Department of Bioengineering, Rice University,Houston, TX, USA.
J Mech Behav Biomed Mater. 2017 May;69:193-202. doi: 10.1016/j.jmbbm.2016.12.013. Epub 2016 Dec 22.
The time- and frequency-dependent properties of connective tissue define their physiological function, but are notoriously difficult to characterize. Well-established tools such as linear viscoelasticity and the Fung quasi-linear viscoelastic (QLV) model impose forms on responses that can mask true tissue behavior. Here, we applied a more general discrete quasi-linear viscoelastic (DQLV) model to identify the static and dynamic time- and frequency-dependent behavior of rabbit medial collateral ligaments. Unlike the Fung QLV approach, the DQLV approach revealed that energy dissipation is elevated at a loading period of ∼10s. The fitting algorithm was applied to the entire loading history on each specimen, enabling accurate estimation of the material's viscoelastic relaxation spectrum from data gathered from transient rather than only steady states. The application of the DQLV method to cyclically loading regimens has broad applicability for the characterization of biological tissues, and the results suggest a mechanistic basis for the stretching regimens most favored by athletic trainers.

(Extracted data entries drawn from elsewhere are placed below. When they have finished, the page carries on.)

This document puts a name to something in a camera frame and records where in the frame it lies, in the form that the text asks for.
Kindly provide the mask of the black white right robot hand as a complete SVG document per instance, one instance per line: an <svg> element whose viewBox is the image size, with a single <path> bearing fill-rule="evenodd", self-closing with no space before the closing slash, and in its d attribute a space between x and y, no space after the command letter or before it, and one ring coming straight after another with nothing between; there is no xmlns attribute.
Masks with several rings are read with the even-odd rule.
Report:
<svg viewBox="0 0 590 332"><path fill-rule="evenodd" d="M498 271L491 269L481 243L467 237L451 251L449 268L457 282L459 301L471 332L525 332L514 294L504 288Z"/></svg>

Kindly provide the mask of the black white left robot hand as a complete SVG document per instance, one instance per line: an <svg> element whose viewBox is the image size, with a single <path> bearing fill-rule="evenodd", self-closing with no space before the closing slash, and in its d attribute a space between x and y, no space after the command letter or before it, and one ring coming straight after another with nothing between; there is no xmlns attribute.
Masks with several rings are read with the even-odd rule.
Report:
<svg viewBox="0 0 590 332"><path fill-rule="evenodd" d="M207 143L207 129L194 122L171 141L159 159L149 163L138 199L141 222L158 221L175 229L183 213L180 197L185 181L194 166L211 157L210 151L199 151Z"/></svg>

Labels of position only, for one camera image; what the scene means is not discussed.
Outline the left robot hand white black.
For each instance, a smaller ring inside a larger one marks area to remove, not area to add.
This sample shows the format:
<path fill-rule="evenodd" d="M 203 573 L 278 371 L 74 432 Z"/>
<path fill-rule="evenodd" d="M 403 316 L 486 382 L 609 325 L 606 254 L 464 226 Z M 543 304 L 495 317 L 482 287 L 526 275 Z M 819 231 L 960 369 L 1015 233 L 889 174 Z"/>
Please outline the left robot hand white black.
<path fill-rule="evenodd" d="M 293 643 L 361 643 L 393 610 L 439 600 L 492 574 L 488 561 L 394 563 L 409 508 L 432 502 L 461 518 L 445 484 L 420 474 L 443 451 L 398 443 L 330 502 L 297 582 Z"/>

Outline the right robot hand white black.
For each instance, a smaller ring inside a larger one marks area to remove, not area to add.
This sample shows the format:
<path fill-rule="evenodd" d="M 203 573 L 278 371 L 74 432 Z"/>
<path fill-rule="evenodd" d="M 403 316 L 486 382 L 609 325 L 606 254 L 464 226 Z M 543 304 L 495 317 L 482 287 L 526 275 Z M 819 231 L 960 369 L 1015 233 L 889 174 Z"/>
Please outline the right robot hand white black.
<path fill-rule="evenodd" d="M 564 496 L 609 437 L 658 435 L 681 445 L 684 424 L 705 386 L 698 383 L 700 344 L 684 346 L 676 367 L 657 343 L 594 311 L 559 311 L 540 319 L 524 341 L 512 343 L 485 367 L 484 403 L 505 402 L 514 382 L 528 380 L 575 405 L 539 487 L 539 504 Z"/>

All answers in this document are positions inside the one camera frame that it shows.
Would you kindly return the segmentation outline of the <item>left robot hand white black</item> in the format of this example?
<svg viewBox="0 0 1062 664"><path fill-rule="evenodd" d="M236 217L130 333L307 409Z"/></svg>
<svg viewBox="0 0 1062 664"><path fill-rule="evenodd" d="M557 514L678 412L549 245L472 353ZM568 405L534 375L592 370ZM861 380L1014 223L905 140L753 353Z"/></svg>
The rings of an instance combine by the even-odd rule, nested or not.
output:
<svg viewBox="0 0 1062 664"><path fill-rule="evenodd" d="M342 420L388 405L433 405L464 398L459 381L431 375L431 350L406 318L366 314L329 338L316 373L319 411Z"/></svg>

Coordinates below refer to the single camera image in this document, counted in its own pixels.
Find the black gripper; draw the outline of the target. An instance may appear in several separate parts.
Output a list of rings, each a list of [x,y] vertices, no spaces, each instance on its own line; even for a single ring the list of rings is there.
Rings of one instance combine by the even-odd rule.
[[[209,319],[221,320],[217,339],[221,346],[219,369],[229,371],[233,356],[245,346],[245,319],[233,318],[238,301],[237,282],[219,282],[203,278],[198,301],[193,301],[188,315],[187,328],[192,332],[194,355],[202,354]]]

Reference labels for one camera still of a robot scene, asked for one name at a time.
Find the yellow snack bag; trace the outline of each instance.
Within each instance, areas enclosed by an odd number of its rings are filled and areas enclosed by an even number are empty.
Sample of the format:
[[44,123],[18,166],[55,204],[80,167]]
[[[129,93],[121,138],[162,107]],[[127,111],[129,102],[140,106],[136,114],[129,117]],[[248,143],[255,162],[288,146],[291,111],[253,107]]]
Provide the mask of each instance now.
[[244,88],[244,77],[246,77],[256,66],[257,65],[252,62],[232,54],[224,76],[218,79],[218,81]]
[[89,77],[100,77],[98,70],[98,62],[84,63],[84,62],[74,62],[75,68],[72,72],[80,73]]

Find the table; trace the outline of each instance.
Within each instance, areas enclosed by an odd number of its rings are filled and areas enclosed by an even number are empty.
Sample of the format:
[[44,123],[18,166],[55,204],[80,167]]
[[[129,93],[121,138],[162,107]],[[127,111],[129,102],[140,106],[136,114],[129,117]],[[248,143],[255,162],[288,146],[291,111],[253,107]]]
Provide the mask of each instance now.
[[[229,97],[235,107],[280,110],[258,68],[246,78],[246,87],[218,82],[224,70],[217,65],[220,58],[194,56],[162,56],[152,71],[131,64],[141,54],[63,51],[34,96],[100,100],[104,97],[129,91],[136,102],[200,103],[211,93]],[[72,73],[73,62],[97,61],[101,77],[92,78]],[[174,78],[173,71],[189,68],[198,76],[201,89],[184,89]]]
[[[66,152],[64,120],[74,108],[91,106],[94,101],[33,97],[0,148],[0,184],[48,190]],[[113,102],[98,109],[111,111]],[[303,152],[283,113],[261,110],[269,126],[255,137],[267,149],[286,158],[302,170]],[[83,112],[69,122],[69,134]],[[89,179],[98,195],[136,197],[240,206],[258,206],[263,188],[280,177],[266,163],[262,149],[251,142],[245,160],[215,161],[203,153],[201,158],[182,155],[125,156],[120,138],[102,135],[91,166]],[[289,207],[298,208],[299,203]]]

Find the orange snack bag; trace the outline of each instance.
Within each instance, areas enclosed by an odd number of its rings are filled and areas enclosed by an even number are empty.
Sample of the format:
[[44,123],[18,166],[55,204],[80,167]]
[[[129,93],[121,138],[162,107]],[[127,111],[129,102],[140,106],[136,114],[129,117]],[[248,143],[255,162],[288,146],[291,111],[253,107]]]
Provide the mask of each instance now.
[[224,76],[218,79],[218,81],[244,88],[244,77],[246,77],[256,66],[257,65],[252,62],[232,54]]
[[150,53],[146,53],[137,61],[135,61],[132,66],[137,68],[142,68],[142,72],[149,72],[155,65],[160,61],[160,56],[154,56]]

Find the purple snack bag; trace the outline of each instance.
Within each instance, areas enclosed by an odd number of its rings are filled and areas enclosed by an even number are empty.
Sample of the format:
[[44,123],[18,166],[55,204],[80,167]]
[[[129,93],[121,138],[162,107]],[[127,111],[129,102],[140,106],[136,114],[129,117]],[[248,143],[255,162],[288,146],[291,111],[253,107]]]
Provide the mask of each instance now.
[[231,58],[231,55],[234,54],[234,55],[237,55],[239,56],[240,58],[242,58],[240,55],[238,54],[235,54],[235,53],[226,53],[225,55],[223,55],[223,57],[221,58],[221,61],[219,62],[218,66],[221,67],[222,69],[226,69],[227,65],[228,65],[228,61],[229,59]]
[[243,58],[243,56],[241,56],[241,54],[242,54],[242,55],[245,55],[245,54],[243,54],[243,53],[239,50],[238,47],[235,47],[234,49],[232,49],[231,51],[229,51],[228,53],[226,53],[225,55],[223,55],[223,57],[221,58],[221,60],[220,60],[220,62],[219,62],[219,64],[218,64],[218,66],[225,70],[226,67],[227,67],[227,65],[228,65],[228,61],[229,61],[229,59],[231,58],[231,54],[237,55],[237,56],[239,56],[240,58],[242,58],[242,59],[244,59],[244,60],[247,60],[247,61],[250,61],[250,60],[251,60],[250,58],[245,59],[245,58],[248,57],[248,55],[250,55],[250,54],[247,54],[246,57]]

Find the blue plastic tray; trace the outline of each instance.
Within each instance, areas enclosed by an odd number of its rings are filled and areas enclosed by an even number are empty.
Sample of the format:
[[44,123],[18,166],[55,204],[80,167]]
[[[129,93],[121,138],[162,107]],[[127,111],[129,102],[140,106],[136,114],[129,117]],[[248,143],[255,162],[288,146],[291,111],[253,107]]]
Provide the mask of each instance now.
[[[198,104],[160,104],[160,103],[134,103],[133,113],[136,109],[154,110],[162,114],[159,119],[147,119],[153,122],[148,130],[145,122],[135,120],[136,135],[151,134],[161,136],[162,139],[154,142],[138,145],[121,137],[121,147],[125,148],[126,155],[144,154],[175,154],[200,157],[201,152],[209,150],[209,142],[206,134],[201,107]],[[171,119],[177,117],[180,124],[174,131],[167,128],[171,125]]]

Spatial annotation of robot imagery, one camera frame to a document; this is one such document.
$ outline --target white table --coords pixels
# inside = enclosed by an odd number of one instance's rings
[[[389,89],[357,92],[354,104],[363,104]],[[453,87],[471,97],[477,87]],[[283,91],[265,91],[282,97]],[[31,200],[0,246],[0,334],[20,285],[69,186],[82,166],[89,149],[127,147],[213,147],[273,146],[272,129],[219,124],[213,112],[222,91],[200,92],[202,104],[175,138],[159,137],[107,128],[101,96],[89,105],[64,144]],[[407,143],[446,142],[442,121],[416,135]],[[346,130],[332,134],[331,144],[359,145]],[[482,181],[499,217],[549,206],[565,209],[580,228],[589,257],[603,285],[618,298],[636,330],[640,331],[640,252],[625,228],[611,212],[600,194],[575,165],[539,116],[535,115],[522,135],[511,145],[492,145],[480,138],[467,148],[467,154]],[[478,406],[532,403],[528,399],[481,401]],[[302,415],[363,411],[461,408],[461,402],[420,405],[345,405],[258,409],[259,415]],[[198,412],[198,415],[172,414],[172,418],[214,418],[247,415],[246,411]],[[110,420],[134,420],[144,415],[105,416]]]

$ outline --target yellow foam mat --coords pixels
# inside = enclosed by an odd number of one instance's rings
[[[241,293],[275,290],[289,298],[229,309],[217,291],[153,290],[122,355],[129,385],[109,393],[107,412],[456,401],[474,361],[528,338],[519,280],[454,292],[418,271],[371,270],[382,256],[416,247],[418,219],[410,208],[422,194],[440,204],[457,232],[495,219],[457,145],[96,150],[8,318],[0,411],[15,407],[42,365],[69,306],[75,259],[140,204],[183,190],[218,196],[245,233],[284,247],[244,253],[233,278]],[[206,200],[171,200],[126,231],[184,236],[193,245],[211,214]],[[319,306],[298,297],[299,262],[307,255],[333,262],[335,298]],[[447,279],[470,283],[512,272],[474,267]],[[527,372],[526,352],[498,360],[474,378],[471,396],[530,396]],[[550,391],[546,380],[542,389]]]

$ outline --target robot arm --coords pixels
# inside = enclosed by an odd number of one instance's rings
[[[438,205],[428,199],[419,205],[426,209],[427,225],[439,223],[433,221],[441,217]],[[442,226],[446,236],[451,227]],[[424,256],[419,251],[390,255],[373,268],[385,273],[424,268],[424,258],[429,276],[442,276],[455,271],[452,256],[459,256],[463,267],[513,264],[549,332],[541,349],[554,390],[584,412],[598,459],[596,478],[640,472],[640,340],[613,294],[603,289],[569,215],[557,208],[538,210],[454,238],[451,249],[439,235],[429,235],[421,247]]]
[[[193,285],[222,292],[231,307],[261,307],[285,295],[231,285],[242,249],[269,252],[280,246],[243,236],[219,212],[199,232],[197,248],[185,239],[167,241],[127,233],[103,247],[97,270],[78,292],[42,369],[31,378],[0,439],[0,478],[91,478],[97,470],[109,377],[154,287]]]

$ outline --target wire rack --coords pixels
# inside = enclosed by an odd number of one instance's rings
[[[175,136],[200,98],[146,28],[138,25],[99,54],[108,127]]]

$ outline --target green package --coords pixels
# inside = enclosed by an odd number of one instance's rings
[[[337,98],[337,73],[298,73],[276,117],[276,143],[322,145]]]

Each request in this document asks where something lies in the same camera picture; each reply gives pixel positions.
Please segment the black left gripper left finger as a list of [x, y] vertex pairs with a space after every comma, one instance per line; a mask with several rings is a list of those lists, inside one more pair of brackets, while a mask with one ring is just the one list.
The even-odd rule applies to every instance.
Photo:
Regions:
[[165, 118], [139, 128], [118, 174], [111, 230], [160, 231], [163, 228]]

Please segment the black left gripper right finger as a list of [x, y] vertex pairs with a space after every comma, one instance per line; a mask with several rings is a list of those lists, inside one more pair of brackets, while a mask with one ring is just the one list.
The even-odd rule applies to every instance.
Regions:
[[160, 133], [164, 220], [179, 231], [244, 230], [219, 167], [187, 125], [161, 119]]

结缔组织的时频依赖特性决定了其生理功能,但它们的特性很难被准确描述。线性粘弹性和 Fung 拟线性粘弹性(QLV)模型等成熟工具对响应施加了形式,这可能掩盖了真实组织的行为。在这里,我们应用了一种更通用的离散拟线性粘弹性(DQLV)模型来确定兔内侧副韧带的静态和动态时频相关行为。与 Fung QLV 方法不同,DQLV 方法揭示了在约 10 秒的加载周期内能量耗散会增加。拟合算法应用于每个样本的整个加载历史,从而可以从瞬态而不仅仅是稳态收集的数据中准确估计材料的粘弹性松弛谱。DQLV 方法在循环加载方案中的应用具有广泛的生物组织特性描述适用性,并且结果为运动训练师最青睐的拉伸方案提供了力学基础。